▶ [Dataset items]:
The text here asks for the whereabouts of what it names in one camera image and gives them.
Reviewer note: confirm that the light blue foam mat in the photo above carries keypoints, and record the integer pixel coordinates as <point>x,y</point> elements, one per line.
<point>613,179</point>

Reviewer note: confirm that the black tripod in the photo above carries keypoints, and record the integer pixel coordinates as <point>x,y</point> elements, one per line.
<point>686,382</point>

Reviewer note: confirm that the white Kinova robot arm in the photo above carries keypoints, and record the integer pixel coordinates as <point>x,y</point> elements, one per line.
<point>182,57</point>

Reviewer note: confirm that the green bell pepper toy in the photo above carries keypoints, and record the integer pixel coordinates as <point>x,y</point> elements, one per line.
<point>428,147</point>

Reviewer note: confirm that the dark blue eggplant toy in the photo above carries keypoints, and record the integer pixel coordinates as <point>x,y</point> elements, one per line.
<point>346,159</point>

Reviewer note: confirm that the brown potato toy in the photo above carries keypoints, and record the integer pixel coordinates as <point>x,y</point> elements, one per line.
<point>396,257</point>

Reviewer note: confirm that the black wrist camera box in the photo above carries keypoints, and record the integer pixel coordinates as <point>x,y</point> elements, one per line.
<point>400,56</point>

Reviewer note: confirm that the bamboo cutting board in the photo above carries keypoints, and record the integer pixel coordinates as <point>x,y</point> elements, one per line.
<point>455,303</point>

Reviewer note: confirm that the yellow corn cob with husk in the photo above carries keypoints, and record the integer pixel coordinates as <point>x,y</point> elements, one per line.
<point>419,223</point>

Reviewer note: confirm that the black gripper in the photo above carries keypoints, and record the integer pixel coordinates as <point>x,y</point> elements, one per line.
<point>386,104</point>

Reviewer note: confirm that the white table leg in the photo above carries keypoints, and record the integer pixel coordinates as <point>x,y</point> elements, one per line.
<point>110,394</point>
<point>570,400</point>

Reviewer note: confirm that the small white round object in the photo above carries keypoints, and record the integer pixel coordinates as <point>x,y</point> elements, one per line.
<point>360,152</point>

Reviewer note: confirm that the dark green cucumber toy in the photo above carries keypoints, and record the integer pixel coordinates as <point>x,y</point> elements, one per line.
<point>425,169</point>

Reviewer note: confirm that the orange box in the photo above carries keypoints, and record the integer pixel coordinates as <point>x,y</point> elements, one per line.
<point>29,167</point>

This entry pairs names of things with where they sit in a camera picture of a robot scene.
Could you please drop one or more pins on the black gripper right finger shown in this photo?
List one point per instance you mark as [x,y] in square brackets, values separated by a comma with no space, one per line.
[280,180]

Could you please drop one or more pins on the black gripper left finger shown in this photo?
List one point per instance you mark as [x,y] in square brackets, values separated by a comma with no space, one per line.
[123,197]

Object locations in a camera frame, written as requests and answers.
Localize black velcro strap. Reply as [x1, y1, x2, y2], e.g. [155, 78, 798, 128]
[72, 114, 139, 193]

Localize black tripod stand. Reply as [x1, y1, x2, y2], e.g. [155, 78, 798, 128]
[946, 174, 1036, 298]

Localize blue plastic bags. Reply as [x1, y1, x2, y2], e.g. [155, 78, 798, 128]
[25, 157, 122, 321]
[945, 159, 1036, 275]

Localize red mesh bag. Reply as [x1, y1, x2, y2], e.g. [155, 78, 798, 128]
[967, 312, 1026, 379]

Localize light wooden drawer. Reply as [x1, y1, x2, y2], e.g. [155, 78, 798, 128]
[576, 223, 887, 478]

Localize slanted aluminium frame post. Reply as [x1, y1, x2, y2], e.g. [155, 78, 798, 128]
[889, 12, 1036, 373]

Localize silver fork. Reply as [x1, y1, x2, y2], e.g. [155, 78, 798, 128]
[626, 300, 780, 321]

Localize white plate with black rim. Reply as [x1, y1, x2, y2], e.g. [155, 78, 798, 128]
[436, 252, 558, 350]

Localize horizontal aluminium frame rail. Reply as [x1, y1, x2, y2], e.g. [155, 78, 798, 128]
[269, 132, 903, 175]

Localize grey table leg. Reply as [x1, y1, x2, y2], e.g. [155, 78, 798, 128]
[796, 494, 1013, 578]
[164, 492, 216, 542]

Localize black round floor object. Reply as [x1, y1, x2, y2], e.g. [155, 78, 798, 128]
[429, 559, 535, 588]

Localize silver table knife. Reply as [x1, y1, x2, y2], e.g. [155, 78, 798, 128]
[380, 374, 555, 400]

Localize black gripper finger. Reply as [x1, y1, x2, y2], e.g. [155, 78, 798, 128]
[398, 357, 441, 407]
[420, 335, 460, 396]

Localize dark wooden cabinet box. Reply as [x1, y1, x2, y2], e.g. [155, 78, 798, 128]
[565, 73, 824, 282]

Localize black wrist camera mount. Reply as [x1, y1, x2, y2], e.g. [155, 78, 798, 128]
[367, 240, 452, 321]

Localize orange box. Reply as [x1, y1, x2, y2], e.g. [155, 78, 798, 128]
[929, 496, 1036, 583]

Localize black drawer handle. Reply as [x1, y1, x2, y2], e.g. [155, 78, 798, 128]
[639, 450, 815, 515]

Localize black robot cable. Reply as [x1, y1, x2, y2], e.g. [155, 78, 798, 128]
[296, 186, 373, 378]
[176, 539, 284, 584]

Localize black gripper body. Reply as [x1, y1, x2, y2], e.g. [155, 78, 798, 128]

▶ [Your task]:
Quote all the records exactly, please, leaving none out.

▶ [Finished exercise]:
The text here asks for the whereabouts of what it names in one camera image and gives them.
Reviewer note: confirm that the light blue foam mat in the photo above carries keypoints, and record the integer pixel coordinates as <point>x,y</point> elements, one per line.
<point>613,179</point>

Reviewer note: confirm that the black tripod in the photo above carries keypoints, and record the integer pixel coordinates as <point>x,y</point> elements, one per line.
<point>686,382</point>

Reviewer note: confirm that the white Kinova robot arm in the photo above carries keypoints, and record the integer pixel coordinates as <point>x,y</point> elements, one per line.
<point>182,57</point>

Reviewer note: confirm that the green bell pepper toy in the photo above carries keypoints, and record the integer pixel coordinates as <point>x,y</point> elements, one per line.
<point>428,147</point>

Reviewer note: confirm that the dark blue eggplant toy in the photo above carries keypoints, and record the integer pixel coordinates as <point>x,y</point> elements, one per line.
<point>346,159</point>

Reviewer note: confirm that the brown potato toy in the photo above carries keypoints, and record the integer pixel coordinates as <point>x,y</point> elements, one per line.
<point>396,257</point>

Reviewer note: confirm that the black wrist camera box in the photo above carries keypoints, and record the integer pixel coordinates as <point>x,y</point> elements, one per line.
<point>400,56</point>

Reviewer note: confirm that the bamboo cutting board in the photo above carries keypoints, and record the integer pixel coordinates as <point>x,y</point> elements, one per line.
<point>455,303</point>

Reviewer note: confirm that the yellow corn cob with husk in the photo above carries keypoints, and record the integer pixel coordinates as <point>x,y</point> elements, one per line.
<point>419,223</point>

Reviewer note: confirm that the black gripper in the photo above carries keypoints, and record the integer pixel coordinates as <point>x,y</point> elements, one per line.
<point>386,104</point>

Reviewer note: confirm that the white table leg in the photo above carries keypoints, and record the integer pixel coordinates as <point>x,y</point> elements, one per line.
<point>110,394</point>
<point>570,400</point>

Reviewer note: confirm that the small white round object in the photo above carries keypoints, and record the integer pixel coordinates as <point>x,y</point> elements, one per line.
<point>360,152</point>

Reviewer note: confirm that the dark green cucumber toy in the photo above carries keypoints, and record the integer pixel coordinates as <point>x,y</point> elements, one per line.
<point>425,169</point>

Reviewer note: confirm that the orange box in the photo above carries keypoints, and record the integer pixel coordinates as <point>x,y</point> elements, one per line.
<point>29,167</point>

This entry pairs names of things with where they sit in a camera picture of a robot scene.
Could you please drop one or more pins on the black gripper right finger shown in this photo?
List one point per instance you mark as [x,y] in square brackets, values separated by a comma with no space, one per line.
[280,180]

Could you please drop one or more pins on the black gripper left finger shown in this photo?
List one point per instance you mark as [x,y] in square brackets, values separated by a comma with no space, one per line.
[123,197]

Object locations in a camera frame, written as requests and answers.
Localize black velcro strap. Reply as [x1, y1, x2, y2], e.g. [155, 78, 798, 128]
[72, 114, 139, 193]

Localize black tripod stand. Reply as [x1, y1, x2, y2], e.g. [155, 78, 798, 128]
[946, 174, 1036, 298]

Localize blue plastic bags. Reply as [x1, y1, x2, y2], e.g. [155, 78, 798, 128]
[25, 157, 122, 321]
[945, 159, 1036, 275]

Localize red mesh bag. Reply as [x1, y1, x2, y2], e.g. [155, 78, 798, 128]
[967, 312, 1026, 379]

Localize light wooden drawer. Reply as [x1, y1, x2, y2], e.g. [155, 78, 798, 128]
[576, 223, 887, 478]

Localize slanted aluminium frame post. Reply as [x1, y1, x2, y2], e.g. [155, 78, 798, 128]
[889, 12, 1036, 373]

Localize silver fork. Reply as [x1, y1, x2, y2], e.g. [155, 78, 798, 128]
[626, 300, 780, 321]

Localize white plate with black rim. Reply as [x1, y1, x2, y2], e.g. [155, 78, 798, 128]
[436, 252, 558, 350]

Localize horizontal aluminium frame rail. Reply as [x1, y1, x2, y2], e.g. [155, 78, 798, 128]
[269, 132, 903, 175]

Localize grey table leg. Reply as [x1, y1, x2, y2], e.g. [155, 78, 798, 128]
[796, 494, 1013, 578]
[164, 492, 216, 542]

Localize black round floor object. Reply as [x1, y1, x2, y2], e.g. [155, 78, 798, 128]
[429, 559, 535, 588]

Localize silver table knife. Reply as [x1, y1, x2, y2], e.g. [155, 78, 798, 128]
[380, 374, 555, 400]

Localize black gripper finger. Reply as [x1, y1, x2, y2], e.g. [155, 78, 798, 128]
[398, 357, 441, 407]
[420, 335, 460, 396]

Localize dark wooden cabinet box. Reply as [x1, y1, x2, y2], e.g. [155, 78, 798, 128]
[565, 73, 824, 282]

Localize black wrist camera mount. Reply as [x1, y1, x2, y2], e.g. [155, 78, 798, 128]
[367, 240, 452, 321]

Localize orange box. Reply as [x1, y1, x2, y2], e.g. [155, 78, 798, 128]
[929, 496, 1036, 583]

Localize black drawer handle. Reply as [x1, y1, x2, y2], e.g. [155, 78, 798, 128]
[639, 450, 815, 515]

Localize black robot cable. Reply as [x1, y1, x2, y2], e.g. [155, 78, 798, 128]
[296, 186, 373, 378]
[176, 539, 284, 584]

Localize black gripper body. Reply as [x1, y1, x2, y2], e.g. [155, 78, 798, 128]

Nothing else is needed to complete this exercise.